• [BRIEF]
Exactly the lines from the one containing "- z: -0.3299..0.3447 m" to the last line of the records, inclusive, are to be transcribed; include no others.

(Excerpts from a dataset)

+++

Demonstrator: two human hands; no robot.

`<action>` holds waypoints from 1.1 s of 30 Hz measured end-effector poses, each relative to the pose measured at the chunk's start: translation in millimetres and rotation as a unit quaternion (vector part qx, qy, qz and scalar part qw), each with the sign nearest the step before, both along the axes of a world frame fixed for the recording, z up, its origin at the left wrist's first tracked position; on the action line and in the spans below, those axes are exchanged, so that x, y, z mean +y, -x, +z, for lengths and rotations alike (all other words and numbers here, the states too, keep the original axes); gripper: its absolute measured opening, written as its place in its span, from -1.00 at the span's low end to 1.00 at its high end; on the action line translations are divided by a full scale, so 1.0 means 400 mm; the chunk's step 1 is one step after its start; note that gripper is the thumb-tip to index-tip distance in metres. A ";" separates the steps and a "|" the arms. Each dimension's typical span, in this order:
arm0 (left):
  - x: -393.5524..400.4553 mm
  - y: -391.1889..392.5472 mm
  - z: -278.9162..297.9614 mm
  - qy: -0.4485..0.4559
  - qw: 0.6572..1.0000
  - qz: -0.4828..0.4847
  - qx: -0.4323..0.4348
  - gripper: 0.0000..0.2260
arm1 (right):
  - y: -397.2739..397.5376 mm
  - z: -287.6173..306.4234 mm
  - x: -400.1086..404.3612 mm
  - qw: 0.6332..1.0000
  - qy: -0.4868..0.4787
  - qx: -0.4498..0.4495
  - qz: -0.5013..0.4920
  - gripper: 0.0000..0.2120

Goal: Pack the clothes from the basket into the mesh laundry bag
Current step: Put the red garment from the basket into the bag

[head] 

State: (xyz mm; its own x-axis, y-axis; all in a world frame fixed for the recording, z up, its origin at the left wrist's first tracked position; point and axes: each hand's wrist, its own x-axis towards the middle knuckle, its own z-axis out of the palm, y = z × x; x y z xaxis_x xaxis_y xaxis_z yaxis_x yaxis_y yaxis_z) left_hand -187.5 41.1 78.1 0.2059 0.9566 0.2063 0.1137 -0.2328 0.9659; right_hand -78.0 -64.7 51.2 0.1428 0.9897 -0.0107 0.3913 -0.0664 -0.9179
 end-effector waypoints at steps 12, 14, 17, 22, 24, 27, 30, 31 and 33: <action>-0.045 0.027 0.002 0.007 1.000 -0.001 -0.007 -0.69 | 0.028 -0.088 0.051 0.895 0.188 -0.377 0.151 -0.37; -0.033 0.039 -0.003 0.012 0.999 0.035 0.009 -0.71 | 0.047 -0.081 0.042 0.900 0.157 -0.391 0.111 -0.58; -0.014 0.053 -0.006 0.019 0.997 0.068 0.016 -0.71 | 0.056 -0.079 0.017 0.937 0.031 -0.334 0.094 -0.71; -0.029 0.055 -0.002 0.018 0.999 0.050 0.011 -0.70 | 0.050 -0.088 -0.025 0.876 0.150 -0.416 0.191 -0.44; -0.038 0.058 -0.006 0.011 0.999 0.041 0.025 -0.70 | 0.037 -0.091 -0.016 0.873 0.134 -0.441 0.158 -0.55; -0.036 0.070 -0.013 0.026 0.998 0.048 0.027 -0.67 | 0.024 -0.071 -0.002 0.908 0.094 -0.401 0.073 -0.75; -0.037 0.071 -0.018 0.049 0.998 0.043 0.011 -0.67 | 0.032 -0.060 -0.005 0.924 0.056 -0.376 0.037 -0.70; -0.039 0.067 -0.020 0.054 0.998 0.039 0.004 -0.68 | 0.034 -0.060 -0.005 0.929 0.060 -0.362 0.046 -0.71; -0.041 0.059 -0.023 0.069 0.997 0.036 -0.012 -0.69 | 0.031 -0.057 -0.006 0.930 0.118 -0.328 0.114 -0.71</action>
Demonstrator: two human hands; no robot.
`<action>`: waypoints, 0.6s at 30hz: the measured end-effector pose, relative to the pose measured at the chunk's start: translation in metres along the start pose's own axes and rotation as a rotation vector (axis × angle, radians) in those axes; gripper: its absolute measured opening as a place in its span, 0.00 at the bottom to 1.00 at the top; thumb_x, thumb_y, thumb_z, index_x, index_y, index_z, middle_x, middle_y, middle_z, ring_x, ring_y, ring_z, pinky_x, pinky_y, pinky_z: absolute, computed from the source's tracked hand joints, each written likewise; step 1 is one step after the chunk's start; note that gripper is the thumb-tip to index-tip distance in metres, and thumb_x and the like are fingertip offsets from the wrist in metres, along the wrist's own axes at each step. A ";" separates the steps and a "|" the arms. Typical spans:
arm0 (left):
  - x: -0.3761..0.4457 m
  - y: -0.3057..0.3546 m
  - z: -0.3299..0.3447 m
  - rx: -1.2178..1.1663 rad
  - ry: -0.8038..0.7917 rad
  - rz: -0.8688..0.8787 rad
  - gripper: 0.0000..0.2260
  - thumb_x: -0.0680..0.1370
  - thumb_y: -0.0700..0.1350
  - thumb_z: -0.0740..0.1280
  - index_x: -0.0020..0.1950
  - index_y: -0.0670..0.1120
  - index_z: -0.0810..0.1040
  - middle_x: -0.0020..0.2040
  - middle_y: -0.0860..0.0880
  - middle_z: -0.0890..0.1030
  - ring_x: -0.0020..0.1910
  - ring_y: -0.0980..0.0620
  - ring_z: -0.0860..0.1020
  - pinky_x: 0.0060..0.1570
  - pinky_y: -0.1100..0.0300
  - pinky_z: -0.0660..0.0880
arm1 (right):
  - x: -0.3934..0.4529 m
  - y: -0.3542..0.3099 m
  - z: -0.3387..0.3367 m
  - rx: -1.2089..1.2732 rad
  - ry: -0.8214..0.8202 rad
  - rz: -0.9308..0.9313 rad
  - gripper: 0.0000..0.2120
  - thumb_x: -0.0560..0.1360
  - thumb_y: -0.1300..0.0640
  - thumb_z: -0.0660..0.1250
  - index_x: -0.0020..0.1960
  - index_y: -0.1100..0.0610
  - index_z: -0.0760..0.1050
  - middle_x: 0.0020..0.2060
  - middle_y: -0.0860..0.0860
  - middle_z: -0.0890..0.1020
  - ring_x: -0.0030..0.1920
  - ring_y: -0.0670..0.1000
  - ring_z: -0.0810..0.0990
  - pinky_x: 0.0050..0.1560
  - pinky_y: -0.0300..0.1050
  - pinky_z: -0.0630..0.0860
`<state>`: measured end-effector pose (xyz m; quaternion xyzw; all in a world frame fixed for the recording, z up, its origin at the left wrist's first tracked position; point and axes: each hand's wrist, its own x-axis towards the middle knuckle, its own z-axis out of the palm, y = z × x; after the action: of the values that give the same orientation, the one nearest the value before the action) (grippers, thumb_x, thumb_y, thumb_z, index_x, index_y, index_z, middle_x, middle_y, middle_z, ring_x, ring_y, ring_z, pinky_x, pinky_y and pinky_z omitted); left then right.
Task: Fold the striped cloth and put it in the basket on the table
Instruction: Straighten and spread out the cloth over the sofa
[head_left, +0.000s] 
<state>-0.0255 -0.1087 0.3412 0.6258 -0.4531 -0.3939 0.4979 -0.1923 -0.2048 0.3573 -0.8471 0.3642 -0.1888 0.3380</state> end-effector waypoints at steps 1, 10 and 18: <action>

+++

• [ANSWER FOR THE TASK]
  - z: -0.3299..0.3447 m
  - rx: -1.2178..1.1663 rad
  - ry: -0.8038..0.7917 rad
  - rz: -0.8688..0.8787 rad
  - gripper: 0.0000..0.2260
  - thumb_x: -0.0680..0.1370
  - thumb_y: -0.0700..0.1350
  - thumb_z: -0.0740..0.1280
  - index_x: -0.0020..0.1950
  - index_y: -0.0670..0.1120
  - index_z: -0.0810..0.1040
  - middle_x: -0.0020..0.2040
  - middle_y: -0.0860..0.0880
  - middle_z: -0.0890..0.1030
  - ring_x: -0.0020..0.1910
  - ring_y: -0.0980..0.0620
  - ring_z: -0.0860..0.1020
  - pinky_x: 0.0060..0.1570
  - pinky_y: -0.1100..0.0300
  - pinky_z: -0.0660..0.0880
arm1 (right):
  - x: -0.3934..0.4529 m
  - y: -0.3542..0.3099 m
  - z: -0.3387..0.3367 m
  - rx: -1.2089..1.2732 rad
  - ry: -0.8214..0.8202 rad
  - rz: -0.9308..0.9313 rad
  - gripper: 0.0000..0.2120
  - thumb_x: -0.0560..0.1360
  - thumb_y: -0.1300..0.0640
  - thumb_z: -0.0660..0.1250
  - index_x: -0.0020..0.1960
  - index_y: -0.1100..0.0610
  - index_z: -0.0760..0.1050
  - middle_x: 0.0020..0.2060
  - middle_y: -0.0860..0.0860
  - middle_z: -0.0890..0.1020
  - ring_x: -0.0030..0.1920
  - ring_y: -0.0670..0.1000
  - ring_z: -0.0810..0.0990
  - pinky_x: 0.0050..0.1560
  - pinky_y: -0.0300..0.1050
  - pinky_z: -0.0630..0.0860
`<state>`: measured end-effector pose (xyz m; quaternion xyzw; all in a world frame fixed for the recording, z up, its origin at the left wrist's first tracked position; point and axes: each hand's wrist, its own x-axis towards the middle knuckle, its own z-axis out of the palm, y = z × x; after the action: of the values that give the same orientation, the one nearest the value before the action) (grippers, thumb_x, thumb_y, thumb_z, index_x, index_y, index_z, middle_x, middle_y, middle_z, ring_x, ring_y, ring_z, pinky_x, pinky_y and pinky_z omitted); left then right.
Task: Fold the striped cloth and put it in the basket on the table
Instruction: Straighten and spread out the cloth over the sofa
[head_left, +0.000s] 
<state>-0.0255 -0.1087 0.3412 0.6258 -0.4531 -0.3939 0.4979 -0.1923 -0.2048 0.3573 -0.8471 0.3642 -0.1888 0.3380</state> end-effector waypoints at steps 1, 10 and 18: <action>

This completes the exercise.